YOUR GOAL:
Scan the listing below. Report each line that includes "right".

SUPPLIED MATERIAL Start Marker

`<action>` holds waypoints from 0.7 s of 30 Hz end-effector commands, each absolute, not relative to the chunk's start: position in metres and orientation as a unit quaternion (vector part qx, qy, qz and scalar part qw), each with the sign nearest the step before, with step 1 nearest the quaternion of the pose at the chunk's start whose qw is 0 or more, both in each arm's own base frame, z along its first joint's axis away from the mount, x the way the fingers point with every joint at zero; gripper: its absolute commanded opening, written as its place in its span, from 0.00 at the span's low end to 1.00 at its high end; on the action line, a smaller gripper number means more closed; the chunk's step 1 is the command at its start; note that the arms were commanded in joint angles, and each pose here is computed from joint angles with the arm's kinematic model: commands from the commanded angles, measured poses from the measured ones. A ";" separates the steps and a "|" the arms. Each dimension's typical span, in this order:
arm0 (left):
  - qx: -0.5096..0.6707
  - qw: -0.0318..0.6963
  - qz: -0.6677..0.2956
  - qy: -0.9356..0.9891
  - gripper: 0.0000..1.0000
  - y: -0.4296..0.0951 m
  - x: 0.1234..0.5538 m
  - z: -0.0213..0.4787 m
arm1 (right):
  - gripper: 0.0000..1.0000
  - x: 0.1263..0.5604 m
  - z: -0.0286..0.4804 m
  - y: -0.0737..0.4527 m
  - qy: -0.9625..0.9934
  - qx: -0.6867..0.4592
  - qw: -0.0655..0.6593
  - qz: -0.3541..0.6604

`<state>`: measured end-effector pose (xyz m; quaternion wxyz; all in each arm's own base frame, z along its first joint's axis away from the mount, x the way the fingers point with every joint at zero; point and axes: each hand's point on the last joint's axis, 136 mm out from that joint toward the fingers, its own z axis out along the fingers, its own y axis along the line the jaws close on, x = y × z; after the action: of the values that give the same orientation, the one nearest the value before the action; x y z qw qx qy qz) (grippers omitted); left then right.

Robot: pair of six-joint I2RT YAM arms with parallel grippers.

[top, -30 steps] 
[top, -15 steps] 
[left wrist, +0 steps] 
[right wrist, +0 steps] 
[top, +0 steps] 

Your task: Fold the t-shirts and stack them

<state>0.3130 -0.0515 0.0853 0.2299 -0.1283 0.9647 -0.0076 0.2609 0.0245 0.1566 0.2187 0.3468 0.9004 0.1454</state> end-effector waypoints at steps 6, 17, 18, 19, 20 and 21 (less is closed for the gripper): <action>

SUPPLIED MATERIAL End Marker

EXPECTED ANSWER:
arm1 (right):
`<state>`: measured end-effector pose (xyz m; quaternion wxyz; all in each arm's own base frame, z along its first joint's axis away from the mount, x the way the fingers point with every joint at zero; point and axes: each hand's point on the last joint's axis, 136 mm out from that joint toward the fingers, its own z axis out along the fingers, its own y axis along the line the jaws close on, x = y × z; after the action: of the values that give the same orientation, the one nearest the value before the action; x y z qw qx qy qz) (grippers omitted); left then right.
[right wrist, +0 steps] 

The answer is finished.